● Task directions
A single stretch of the material below is to be transcribed exactly, starting at the line with "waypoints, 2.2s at" and ending after the line with "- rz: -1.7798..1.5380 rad".

● Data for this task
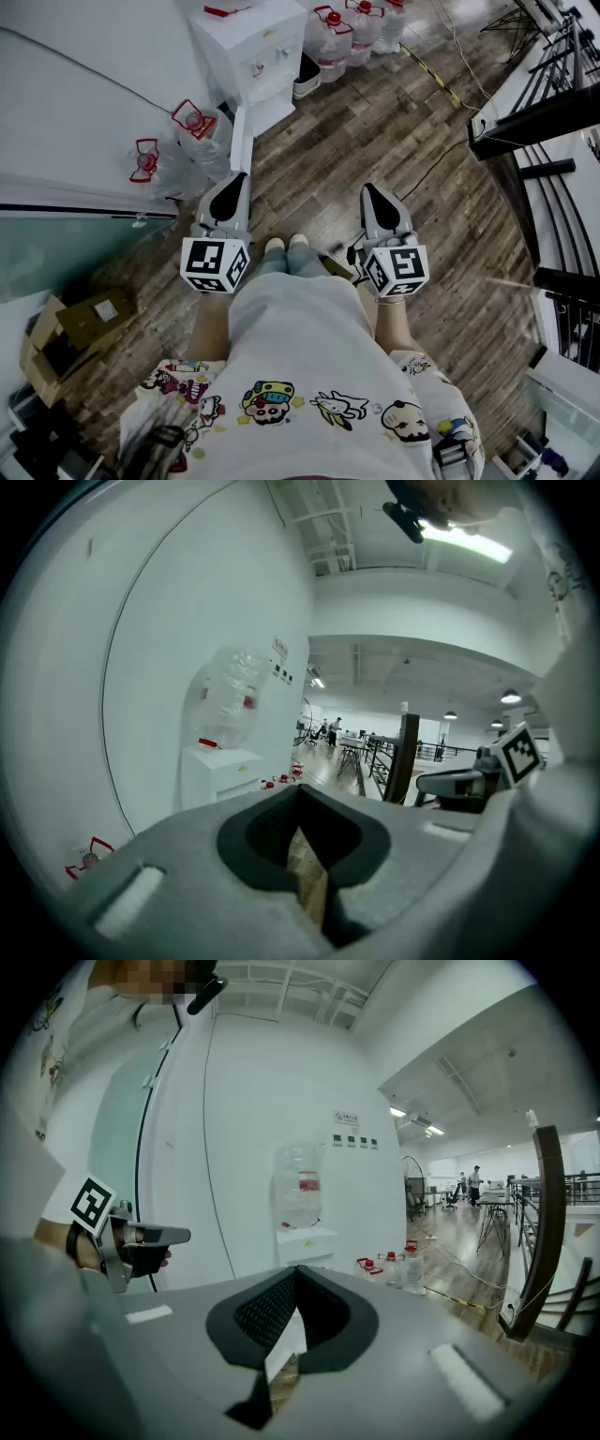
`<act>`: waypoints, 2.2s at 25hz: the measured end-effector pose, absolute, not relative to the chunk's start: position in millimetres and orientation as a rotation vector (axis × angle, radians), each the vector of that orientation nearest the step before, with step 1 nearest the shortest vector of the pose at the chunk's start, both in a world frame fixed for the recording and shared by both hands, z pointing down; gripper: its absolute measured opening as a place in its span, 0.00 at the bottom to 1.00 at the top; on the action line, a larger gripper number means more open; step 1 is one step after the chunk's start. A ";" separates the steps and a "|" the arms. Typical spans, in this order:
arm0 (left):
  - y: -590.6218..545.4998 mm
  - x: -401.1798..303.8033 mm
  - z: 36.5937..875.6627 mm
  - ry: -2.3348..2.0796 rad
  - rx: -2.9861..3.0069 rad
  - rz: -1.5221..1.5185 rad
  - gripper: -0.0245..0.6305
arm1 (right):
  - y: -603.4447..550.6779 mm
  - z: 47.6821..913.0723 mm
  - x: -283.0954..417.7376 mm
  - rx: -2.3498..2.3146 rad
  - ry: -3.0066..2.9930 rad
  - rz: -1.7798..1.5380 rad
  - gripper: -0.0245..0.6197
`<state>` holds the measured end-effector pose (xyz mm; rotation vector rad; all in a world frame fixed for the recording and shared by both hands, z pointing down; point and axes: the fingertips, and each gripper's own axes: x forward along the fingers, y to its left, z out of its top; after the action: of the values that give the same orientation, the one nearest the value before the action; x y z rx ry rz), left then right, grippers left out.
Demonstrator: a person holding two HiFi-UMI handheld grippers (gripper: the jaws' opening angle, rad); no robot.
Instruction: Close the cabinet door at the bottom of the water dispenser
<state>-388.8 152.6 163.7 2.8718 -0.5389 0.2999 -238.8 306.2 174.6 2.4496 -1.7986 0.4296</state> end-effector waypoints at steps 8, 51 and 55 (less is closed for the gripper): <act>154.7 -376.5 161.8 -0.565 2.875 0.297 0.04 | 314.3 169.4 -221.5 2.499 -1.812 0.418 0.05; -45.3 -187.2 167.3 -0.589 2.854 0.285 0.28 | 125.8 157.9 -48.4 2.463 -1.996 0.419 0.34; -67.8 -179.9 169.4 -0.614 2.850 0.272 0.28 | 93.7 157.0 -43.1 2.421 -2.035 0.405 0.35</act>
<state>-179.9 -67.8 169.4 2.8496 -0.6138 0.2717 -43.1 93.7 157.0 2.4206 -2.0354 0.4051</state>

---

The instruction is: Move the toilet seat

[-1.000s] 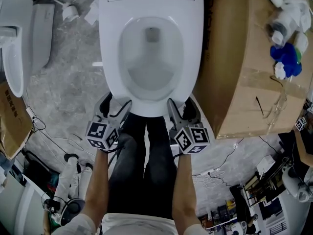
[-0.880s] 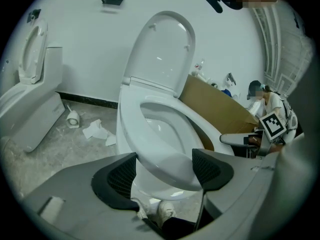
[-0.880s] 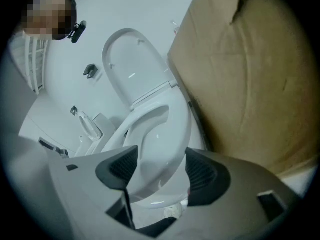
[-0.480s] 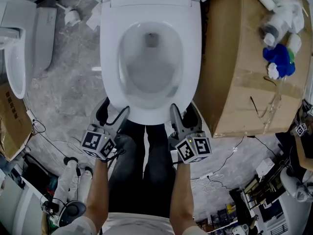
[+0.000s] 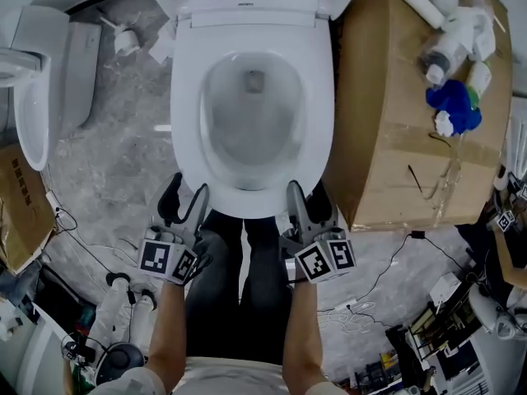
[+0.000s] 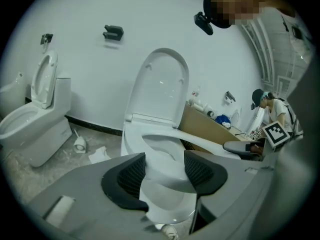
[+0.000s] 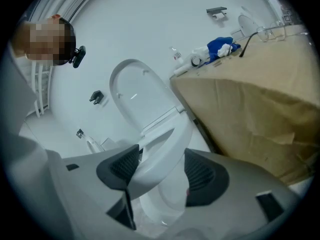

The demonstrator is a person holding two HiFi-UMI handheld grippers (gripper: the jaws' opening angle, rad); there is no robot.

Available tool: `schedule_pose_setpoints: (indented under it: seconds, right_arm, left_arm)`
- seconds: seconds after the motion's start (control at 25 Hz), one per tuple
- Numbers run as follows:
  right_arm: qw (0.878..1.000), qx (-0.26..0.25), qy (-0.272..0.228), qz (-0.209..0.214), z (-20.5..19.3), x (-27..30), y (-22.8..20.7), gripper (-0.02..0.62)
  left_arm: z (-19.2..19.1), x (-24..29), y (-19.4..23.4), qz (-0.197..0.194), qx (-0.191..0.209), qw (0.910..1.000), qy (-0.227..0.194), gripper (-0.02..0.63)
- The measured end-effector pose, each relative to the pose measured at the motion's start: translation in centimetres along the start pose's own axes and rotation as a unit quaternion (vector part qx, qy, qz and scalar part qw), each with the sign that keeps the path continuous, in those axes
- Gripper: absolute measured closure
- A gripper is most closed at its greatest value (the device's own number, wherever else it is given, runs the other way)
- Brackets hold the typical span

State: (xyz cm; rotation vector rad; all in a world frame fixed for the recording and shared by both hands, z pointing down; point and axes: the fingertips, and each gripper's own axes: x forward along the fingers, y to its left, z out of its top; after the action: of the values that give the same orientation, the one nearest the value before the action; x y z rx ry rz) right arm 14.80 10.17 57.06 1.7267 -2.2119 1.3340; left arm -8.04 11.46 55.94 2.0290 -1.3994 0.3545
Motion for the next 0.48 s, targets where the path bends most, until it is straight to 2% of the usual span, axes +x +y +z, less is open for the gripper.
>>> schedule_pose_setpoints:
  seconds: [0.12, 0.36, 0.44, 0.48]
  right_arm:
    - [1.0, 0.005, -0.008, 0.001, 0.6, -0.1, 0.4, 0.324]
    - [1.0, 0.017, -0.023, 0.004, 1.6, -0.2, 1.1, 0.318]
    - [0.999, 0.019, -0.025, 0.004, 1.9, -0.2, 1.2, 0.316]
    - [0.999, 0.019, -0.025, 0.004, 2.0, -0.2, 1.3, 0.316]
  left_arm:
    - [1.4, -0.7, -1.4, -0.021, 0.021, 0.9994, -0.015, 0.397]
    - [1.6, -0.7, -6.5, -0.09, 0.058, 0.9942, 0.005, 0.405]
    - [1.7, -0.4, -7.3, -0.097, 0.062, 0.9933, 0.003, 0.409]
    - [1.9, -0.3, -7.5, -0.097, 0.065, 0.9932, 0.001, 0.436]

● Response
`<act>`: waypoints, 2.2s at 25hz: the measured end-effector pose, absolute, not relative to the chunk's start: position in millimetres and orientation as a rotation vector (axis × angle, radians), each the vector of that orientation nearest the step before, with step 1 nearest the shortest vector of the pose at the chunk's start, both in a world frame fixed for the recording and shared by both hands, z pointing down; gripper: its absolute measured opening as a place in its span, 0.00 at the bottom to 1.00 at the top; on the action line, a larger gripper number means more open; step 1 is one step after the chunk's start. A ";" separates the steps and a "|" the arms. Typical spans, in this order:
arm0 (left):
  - y: -590.6218..545.4998 mm
  - x: -401.1798..303.8033 mm
  - z: 36.5937..875.6627 mm
  - ry: -2.3348..2.0796 rad
  - rx: -2.9861..3.0069 rad
  - rz: -1.5221..1.5185 rad
  - gripper: -0.0245..0.6305
arm1 (right):
  - y: -603.4447..550.6779 mm
  - z: 47.6821..913.0723 mm
  - x: -283.0954..417.7376 mm
  - rx: -2.3498..2.3146 rad
  - ry: -3.0066..2.9930 rad
  - rz: -1.7798..1.5380 rad

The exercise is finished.